Banjo is one of the instruments Wayne plays, along with guitar, mandolin, fiddle, upright bass, and keyboard. He can also tell you the difference between a violin and a fiddle, even though they are the same instrument. “If you’re a classically trained violinist, you’re taught to add vibrato to almost everything you do,” he explains, “but when you play fiddle, you ‘saw’ on it with the bow. If it starts to sound too sweet, you’re doing something wrong.”

Bring folding chairs or blankets for an afternoon spent on the green listening to terrific music. Food trucks and other vendors will also be there to enjoy.

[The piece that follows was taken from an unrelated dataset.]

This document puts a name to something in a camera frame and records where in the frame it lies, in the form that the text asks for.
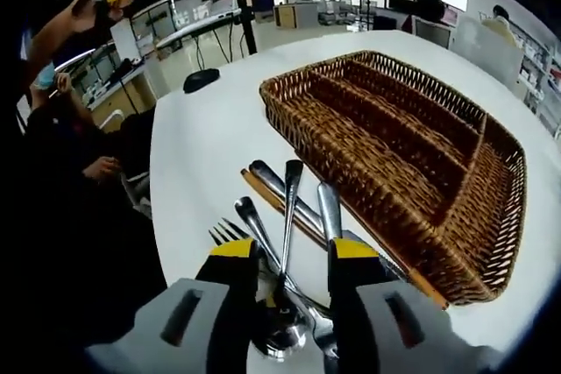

One thing Wayne does right is plan what he calls a hootenanny—an informal gathering of musicians who play together for fun, dances, or entertainment. He planned his first hootenanny while he was in graduate school in Delaware and has continued to do so at each college that employed him. “When I got to Georgia College in Milledgeville, the Women’s Club used to plan one, but eventually that club went away as the times changed,” Wayne recalls. “I kept on and played for student orientation in the summer. When I became an acting co-chair of my department, the other co-chair and I decided to put together another hootenanny. We did three of those down there.”

When Wayne came to Reinhardt in 2007, he organized half a dozen more hootenannies but kept kicking around the idea of organizing a professional bluegrass festival, something Mark also supported when he became acting president of the university in 2020. Jessica Akers, who works in development and marketing at the university, helped plan the festival and secured performers.

“We were planning to do the first bluegrass festival in 2020, but it didn’t happen,” Mark recounts. “Since we couldn’t hold indoor events, we bought an outdoor stage and set it up in the middle of the campus, and in 2021 we had a three-day bluegrass festival. People really liked it, so we are going to do it again and make it a tradition.”

Tradition keeps bluegrass music alive and gaining new audiences all the time. Bluegrass is the sound of authenticity, the sounds of Appalachia. Even if we feel removed from that region, the music still touches us in a unique way. Acclaimed bluegrass musician Alison Krauss explains our connection best: “For most of its life bluegrass has had this stigma of being all straw hats and hay bales and not necessarily the most sophisticated form of music. Yet you can’t help responding to its honesty. It’s music that finds its way deep into your soul because it’s strings vibrating against wood and nothing else.”